■ INSTRUCTIONS TO FOLLOW ■
Return the run of lines below that opens with the line containing "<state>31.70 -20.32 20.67" and closes with the line containing "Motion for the", keeping each one exact.

■ DATASET EXCERPT ■
━━━━━━━━
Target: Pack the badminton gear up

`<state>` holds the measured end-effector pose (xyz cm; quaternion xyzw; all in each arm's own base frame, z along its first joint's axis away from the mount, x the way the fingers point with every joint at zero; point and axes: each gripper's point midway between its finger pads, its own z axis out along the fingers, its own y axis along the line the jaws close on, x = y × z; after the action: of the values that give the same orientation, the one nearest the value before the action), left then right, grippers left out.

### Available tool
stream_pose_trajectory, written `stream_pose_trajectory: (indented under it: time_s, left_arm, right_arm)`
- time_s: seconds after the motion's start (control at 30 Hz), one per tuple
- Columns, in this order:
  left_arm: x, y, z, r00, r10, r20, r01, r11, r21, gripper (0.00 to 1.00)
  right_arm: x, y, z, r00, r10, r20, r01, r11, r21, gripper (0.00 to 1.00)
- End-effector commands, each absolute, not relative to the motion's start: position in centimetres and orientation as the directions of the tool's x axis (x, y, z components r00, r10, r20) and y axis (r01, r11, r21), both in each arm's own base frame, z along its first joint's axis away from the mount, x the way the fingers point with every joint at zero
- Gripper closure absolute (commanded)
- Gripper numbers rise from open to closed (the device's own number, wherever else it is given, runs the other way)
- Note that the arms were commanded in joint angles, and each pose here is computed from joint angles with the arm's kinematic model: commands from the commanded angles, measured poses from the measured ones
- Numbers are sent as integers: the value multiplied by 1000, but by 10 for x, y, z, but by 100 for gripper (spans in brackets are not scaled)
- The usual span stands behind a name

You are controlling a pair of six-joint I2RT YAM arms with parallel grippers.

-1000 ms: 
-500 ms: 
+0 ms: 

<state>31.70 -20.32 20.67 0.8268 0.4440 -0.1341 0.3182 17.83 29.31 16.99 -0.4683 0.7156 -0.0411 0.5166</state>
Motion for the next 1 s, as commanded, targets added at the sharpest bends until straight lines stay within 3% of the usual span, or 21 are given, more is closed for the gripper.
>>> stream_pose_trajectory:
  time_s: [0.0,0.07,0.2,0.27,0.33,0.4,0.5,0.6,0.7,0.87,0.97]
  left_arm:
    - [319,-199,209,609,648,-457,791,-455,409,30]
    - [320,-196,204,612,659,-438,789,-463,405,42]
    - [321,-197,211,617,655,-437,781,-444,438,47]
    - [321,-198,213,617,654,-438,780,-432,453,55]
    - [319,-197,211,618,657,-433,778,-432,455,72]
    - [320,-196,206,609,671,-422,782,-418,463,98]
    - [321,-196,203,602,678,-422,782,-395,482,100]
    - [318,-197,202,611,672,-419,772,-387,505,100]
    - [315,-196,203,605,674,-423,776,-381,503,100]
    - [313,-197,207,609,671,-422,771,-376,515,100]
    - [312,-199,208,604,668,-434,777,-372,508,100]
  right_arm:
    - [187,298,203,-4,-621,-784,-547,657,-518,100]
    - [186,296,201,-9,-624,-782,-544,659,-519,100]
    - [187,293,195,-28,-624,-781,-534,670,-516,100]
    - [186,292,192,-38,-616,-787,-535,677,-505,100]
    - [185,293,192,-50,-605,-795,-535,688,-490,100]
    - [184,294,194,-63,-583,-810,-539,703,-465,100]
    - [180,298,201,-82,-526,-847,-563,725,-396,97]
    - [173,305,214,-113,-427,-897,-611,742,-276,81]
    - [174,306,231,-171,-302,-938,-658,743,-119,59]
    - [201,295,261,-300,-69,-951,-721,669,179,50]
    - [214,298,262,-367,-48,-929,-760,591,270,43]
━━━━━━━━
■ RESPONSE FOR THIS EXERCISE ■
<state>31.70 -20.32 20.67 0.8268 0.4440 -0.1341 0.3182 17.83 29.31 16.99 -0.4683 0.7156 -0.0411 0.5166</state>
Motion for the next 1 s, as commanded, targets added at the sharpest bends until straight lines stay within 3% of the usual span, or 21 are given, more is closed for the gripper.

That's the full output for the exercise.